What the task asks
Go through the records below and set each one down exactly, leaving out any pictures.

(Material supplied Opens)

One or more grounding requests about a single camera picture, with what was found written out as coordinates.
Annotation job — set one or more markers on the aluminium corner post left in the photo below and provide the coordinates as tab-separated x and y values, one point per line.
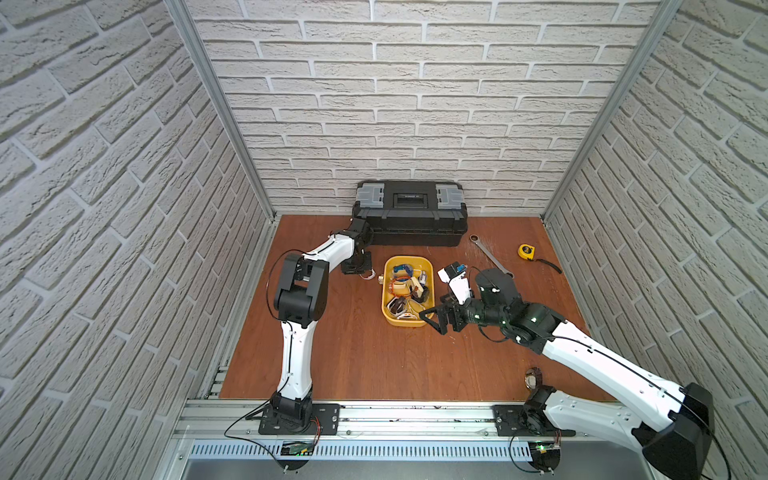
194	44

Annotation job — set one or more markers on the yellow tape measure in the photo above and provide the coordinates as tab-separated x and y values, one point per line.
528	252

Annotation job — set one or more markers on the aluminium floor rail left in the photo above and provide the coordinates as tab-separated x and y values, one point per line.
232	330

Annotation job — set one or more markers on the aluminium corner post right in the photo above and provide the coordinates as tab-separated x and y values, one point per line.
647	44

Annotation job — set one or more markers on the white strap watch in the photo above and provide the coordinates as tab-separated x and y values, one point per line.
369	275

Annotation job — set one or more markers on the black plastic toolbox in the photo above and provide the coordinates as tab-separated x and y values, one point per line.
412	213

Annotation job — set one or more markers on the red translucent watch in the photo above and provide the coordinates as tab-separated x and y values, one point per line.
402	275

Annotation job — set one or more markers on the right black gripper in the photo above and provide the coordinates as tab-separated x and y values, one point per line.
451	308

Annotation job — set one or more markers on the dark watch near base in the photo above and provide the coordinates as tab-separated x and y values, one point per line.
533	378

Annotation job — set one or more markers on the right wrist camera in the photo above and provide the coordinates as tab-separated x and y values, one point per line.
455	276

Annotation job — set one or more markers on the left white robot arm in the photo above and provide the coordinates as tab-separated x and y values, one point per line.
300	301

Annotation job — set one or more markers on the black round watch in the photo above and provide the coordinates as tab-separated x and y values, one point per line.
419	293

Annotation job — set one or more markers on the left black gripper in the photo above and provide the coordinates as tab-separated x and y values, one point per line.
357	263

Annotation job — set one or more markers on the aluminium corner post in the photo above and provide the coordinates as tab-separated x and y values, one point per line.
194	44
647	44

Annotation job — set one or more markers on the silver wrench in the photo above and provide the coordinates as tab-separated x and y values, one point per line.
486	251

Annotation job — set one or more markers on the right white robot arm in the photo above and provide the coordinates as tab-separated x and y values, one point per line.
671	425

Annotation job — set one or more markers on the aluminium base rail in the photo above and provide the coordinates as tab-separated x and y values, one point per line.
362	431

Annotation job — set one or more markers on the yellow plastic tray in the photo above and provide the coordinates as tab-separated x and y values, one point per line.
418	263

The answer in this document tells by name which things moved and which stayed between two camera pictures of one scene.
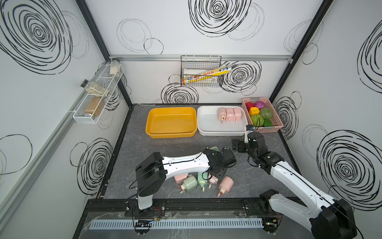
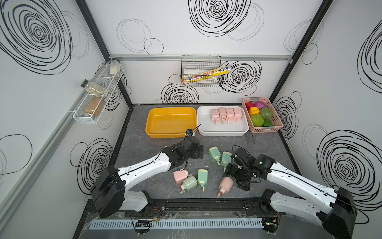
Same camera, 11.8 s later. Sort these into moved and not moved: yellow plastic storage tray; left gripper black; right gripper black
Moved: left gripper black; right gripper black
Not moved: yellow plastic storage tray
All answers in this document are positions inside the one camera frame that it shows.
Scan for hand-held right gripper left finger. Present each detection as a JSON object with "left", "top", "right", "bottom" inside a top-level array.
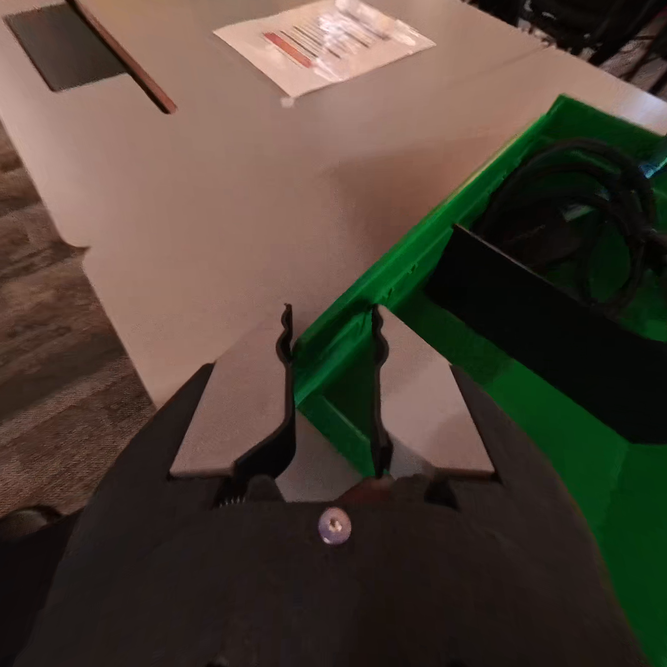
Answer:
[{"left": 169, "top": 304, "right": 297, "bottom": 478}]

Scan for white printed paper sheet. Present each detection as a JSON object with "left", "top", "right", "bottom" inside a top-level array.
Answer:
[{"left": 213, "top": 0, "right": 437, "bottom": 99}]

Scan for black bin divider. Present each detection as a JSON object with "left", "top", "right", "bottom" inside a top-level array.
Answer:
[{"left": 427, "top": 224, "right": 667, "bottom": 445}]

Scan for green plastic bin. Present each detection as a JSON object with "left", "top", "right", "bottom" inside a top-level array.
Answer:
[{"left": 292, "top": 94, "right": 667, "bottom": 667}]

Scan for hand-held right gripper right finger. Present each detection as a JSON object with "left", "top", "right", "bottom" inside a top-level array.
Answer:
[{"left": 371, "top": 305, "right": 496, "bottom": 478}]

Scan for black braided cable green plugs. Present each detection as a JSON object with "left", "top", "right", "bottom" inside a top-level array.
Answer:
[{"left": 477, "top": 138, "right": 667, "bottom": 313}]

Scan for dark blurred equipment stands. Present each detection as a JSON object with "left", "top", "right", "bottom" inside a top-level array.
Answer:
[{"left": 469, "top": 0, "right": 667, "bottom": 100}]

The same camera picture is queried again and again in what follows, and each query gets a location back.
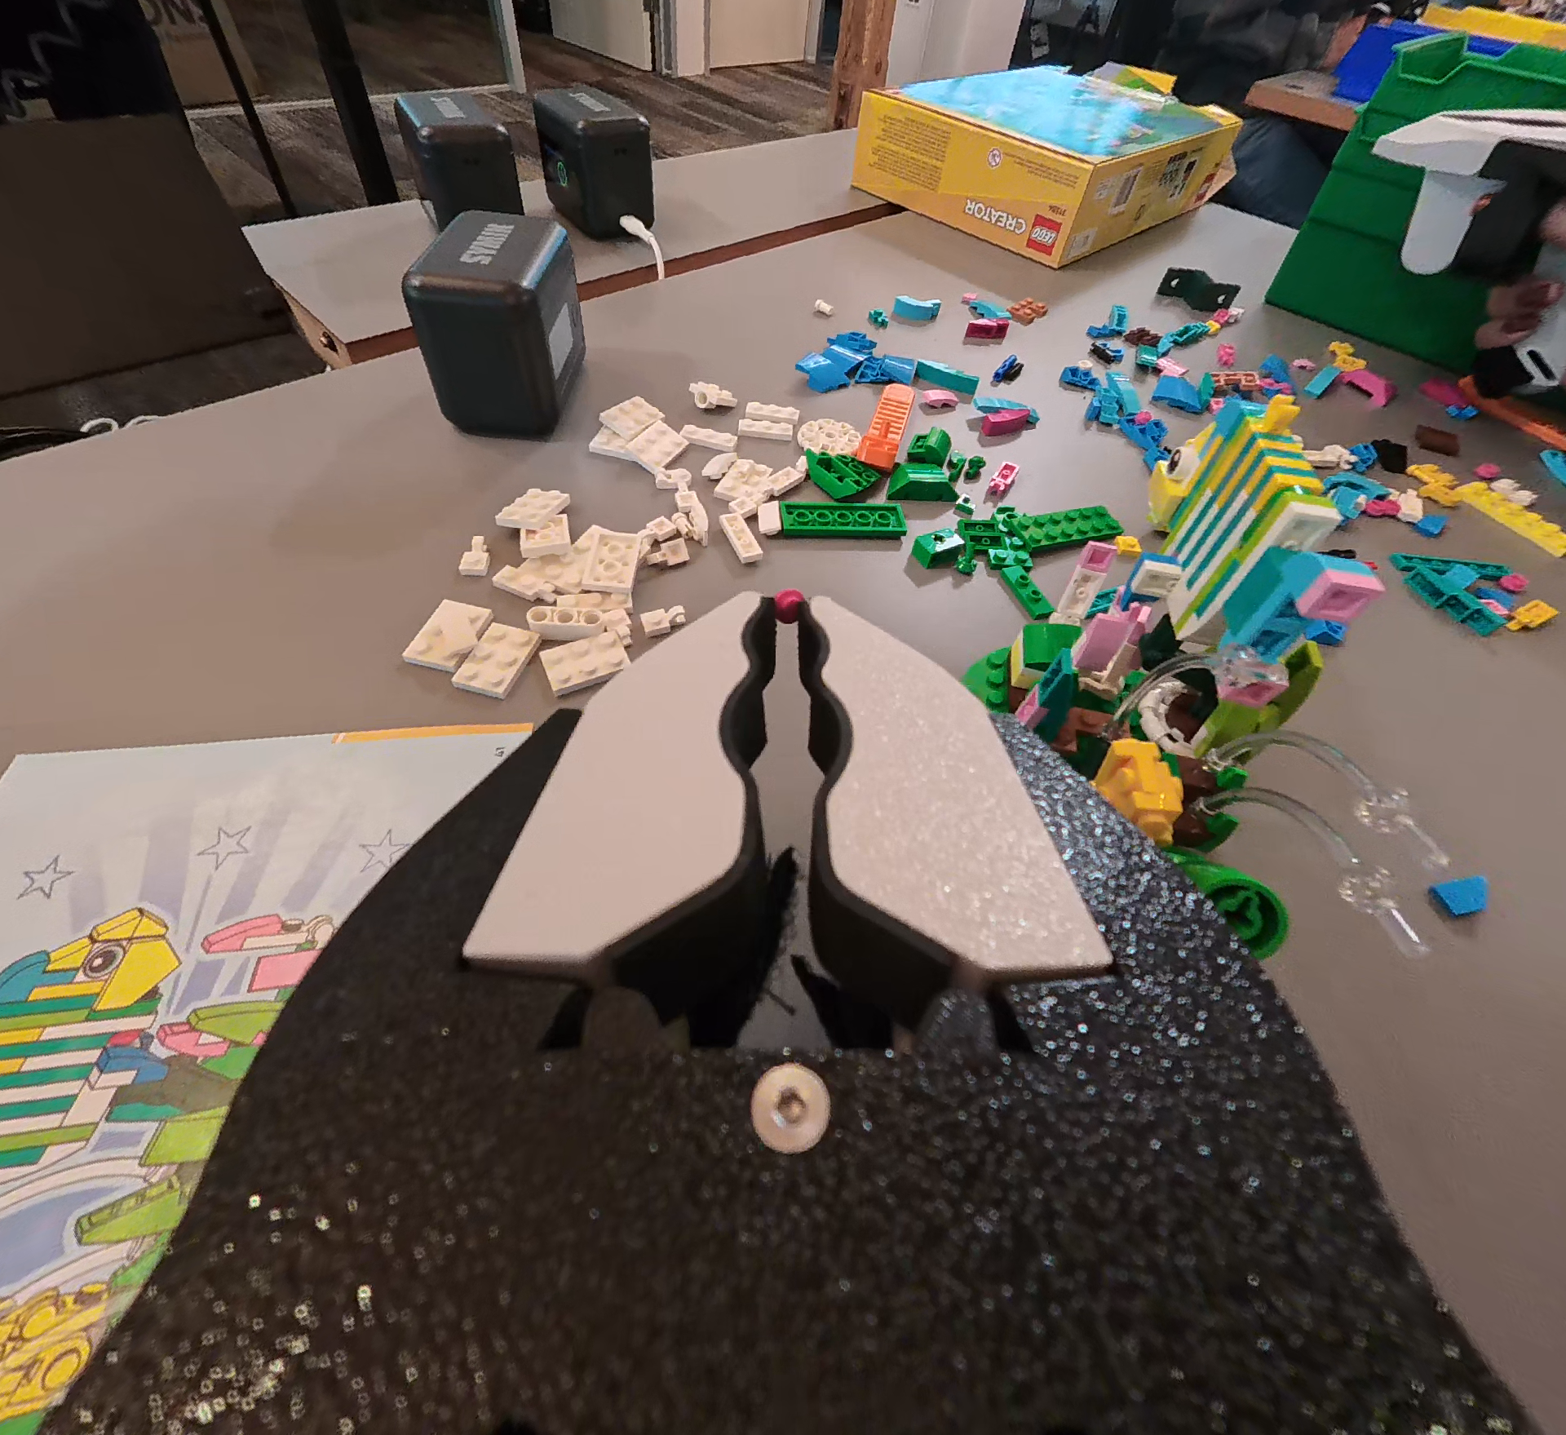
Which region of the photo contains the group of green bricks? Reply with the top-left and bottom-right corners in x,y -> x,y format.
778,425 -> 1128,620

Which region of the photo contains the black metal table frame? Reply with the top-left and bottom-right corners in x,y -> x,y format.
157,0 -> 409,222

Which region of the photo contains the yellow toy brick box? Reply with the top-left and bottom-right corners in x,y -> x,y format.
849,59 -> 1246,270

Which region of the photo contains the pile of white bricks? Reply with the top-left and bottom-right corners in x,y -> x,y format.
401,378 -> 861,699

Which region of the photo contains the printed instruction booklet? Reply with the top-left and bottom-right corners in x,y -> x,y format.
0,723 -> 536,1435

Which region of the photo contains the grey desk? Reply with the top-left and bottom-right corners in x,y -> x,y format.
0,189 -> 1566,1435

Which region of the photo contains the grey side table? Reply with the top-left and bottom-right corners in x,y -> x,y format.
240,125 -> 915,371

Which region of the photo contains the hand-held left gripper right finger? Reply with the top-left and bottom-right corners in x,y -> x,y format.
799,595 -> 1118,1047

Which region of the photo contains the person's right hand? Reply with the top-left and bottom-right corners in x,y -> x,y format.
1472,276 -> 1566,355

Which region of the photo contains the cardboard box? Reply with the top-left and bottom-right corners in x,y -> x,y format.
120,0 -> 267,110

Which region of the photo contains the blue plastic bin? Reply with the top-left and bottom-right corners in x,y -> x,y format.
1331,21 -> 1522,104

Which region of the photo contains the colourful toy brick model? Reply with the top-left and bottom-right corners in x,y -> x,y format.
965,392 -> 1456,962

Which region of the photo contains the pile of colourful bricks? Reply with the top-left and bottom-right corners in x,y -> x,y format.
793,282 -> 1566,637

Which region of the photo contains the black power bank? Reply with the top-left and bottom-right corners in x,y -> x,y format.
403,208 -> 588,440
534,84 -> 658,241
393,88 -> 526,233

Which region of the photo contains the green plastic bin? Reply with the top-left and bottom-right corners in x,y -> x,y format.
1263,30 -> 1566,374

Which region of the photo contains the orange brick separator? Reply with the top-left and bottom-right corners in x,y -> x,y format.
853,380 -> 919,469

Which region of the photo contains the yellow plastic bin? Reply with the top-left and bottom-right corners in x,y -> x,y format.
1418,1 -> 1566,44

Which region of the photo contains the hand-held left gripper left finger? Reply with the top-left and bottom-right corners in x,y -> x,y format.
463,589 -> 799,1047

(Material supplied Closes)

Output of the exercise
One or more grounding requests about a single camera picture, with what was found written out as coordinates.
Annotation job — set one or more markers on the aluminium corner post left in the photo below and provide the coordinates as tab-separated x and y values, one point per line.
194	44

Annotation job — set one or more markers on the yellow tape measure in the photo above and provide the coordinates as tab-separated x and y values, one point per line.
528	252

Annotation job — set one or more markers on the aluminium floor rail left in the photo above and provide the coordinates as tab-separated x and y values, one point per line.
232	330

Annotation job — set one or more markers on the aluminium corner post right in the photo above and provide the coordinates as tab-separated x and y values, one point per line.
647	44

Annotation job — set one or more markers on the white strap watch in the photo above and provide the coordinates as tab-separated x and y values, one point per line.
369	275

Annotation job — set one or more markers on the black plastic toolbox in the photo above and provide the coordinates as tab-separated x and y values, one point per line.
412	213

Annotation job — set one or more markers on the red translucent watch in the photo above and provide the coordinates as tab-separated x and y values, one point per line.
402	275

Annotation job — set one or more markers on the right black gripper in the photo above and provide the coordinates as tab-separated x and y values, one point per line.
451	308

Annotation job — set one or more markers on the dark watch near base in the photo above and provide the coordinates as tab-separated x and y values, one point per line.
533	378

Annotation job — set one or more markers on the right wrist camera in the photo above and provide the coordinates as tab-separated x and y values, one point per line.
455	276

Annotation job — set one or more markers on the left white robot arm in the photo above and provide the coordinates as tab-separated x and y values, one point per line.
300	301

Annotation job — set one or more markers on the black round watch in the photo above and provide the coordinates as tab-separated x and y values, one point per line.
419	293

Annotation job — set one or more markers on the left black gripper in the photo above and provide the coordinates as tab-separated x and y values, one point per line.
357	263

Annotation job — set one or more markers on the aluminium corner post in the photo above and provide the coordinates as tab-separated x and y values, one point per line.
194	44
647	44

Annotation job — set one or more markers on the silver wrench in the photo above and provide the coordinates as tab-separated x and y values, one point per line.
486	251

Annotation job — set one or more markers on the right white robot arm in the photo above and provide the coordinates as tab-separated x and y values, one point per line.
671	425

Annotation job — set one or more markers on the aluminium base rail in the photo above and provide the coordinates as tab-separated x and y values, one point per line.
362	431

Annotation job — set one or more markers on the yellow plastic tray in the photo above and provide the coordinates as tab-separated x and y values, one point per line.
418	263

The answer in this document tells by name which things moved and which stayed between two camera pictures of one scene.
Same camera, 11.8 s later. Sort these into moved and not moved: yellow plastic storage tray; left gripper black; right gripper black
Moved: left gripper black; right gripper black
Not moved: yellow plastic storage tray
All answers in this document are positions inside the one camera frame that it shows.
Scan for hand-held right gripper left finger. Present each detection as a JSON object with "left", "top", "right", "bottom" inside a top-level array.
Answer:
[{"left": 169, "top": 304, "right": 297, "bottom": 478}]

Scan for white printed paper sheet. Present each detection as a JSON object with "left", "top", "right", "bottom" inside a top-level array.
Answer:
[{"left": 213, "top": 0, "right": 437, "bottom": 99}]

Scan for black bin divider. Present each detection as a JSON object with "left", "top", "right", "bottom" inside a top-level array.
Answer:
[{"left": 427, "top": 224, "right": 667, "bottom": 445}]

Scan for green plastic bin. Present each detection as a JSON object with "left", "top", "right", "bottom" inside a top-level array.
Answer:
[{"left": 292, "top": 94, "right": 667, "bottom": 667}]

Scan for hand-held right gripper right finger. Present each detection as a JSON object with "left", "top", "right", "bottom" inside a top-level array.
Answer:
[{"left": 371, "top": 305, "right": 496, "bottom": 478}]

Scan for black braided cable green plugs. Present each detection as a JSON object with "left", "top", "right", "bottom" inside a top-level array.
Answer:
[{"left": 477, "top": 138, "right": 667, "bottom": 313}]

Scan for dark blurred equipment stands. Present each detection as a JSON object with "left", "top", "right", "bottom" inside a top-level array.
Answer:
[{"left": 469, "top": 0, "right": 667, "bottom": 100}]

The same camera picture is queried again and again in what follows, and each query gets a location back.
Which region of the photo contains the group of green bricks? Reply with the top-left and bottom-right corners in x,y -> x,y format.
778,425 -> 1128,620

Which region of the photo contains the black metal table frame? Reply with the top-left and bottom-right corners in x,y -> x,y format.
157,0 -> 409,222

Which region of the photo contains the yellow toy brick box? Reply with the top-left and bottom-right corners in x,y -> x,y format.
849,59 -> 1246,270

Which region of the photo contains the pile of white bricks? Reply with the top-left and bottom-right corners in x,y -> x,y format.
401,378 -> 861,699

Which region of the photo contains the printed instruction booklet? Reply with the top-left and bottom-right corners in x,y -> x,y format.
0,723 -> 536,1435

Which region of the photo contains the grey desk? Reply with the top-left and bottom-right corners in x,y -> x,y format.
0,189 -> 1566,1435

Which region of the photo contains the grey side table? Reply with the top-left and bottom-right corners in x,y -> x,y format.
240,125 -> 915,371

Which region of the photo contains the hand-held left gripper right finger? Reply with the top-left and bottom-right corners in x,y -> x,y format.
799,595 -> 1118,1047

Which region of the photo contains the person's right hand? Reply with the top-left and bottom-right corners in x,y -> x,y format.
1472,276 -> 1566,355

Which region of the photo contains the cardboard box? Reply with the top-left and bottom-right corners in x,y -> x,y format.
120,0 -> 267,110

Which region of the photo contains the blue plastic bin? Reply with the top-left and bottom-right corners in x,y -> x,y format.
1331,21 -> 1522,104

Which region of the photo contains the colourful toy brick model? Reply with the top-left and bottom-right corners in x,y -> x,y format.
965,392 -> 1456,962

Which region of the photo contains the pile of colourful bricks? Reply with the top-left and bottom-right corners in x,y -> x,y format.
793,282 -> 1566,637

Which region of the photo contains the black power bank? Reply with the top-left and bottom-right corners in x,y -> x,y format.
403,208 -> 588,440
534,84 -> 658,241
393,88 -> 526,233

Which region of the photo contains the green plastic bin? Reply with the top-left and bottom-right corners in x,y -> x,y format.
1263,30 -> 1566,374

Which region of the photo contains the orange brick separator? Reply with the top-left and bottom-right corners in x,y -> x,y format.
853,380 -> 919,469

Which region of the photo contains the yellow plastic bin? Reply with the top-left and bottom-right corners in x,y -> x,y format.
1418,1 -> 1566,44

Which region of the photo contains the hand-held left gripper left finger? Reply with the top-left and bottom-right corners in x,y -> x,y format.
463,589 -> 799,1047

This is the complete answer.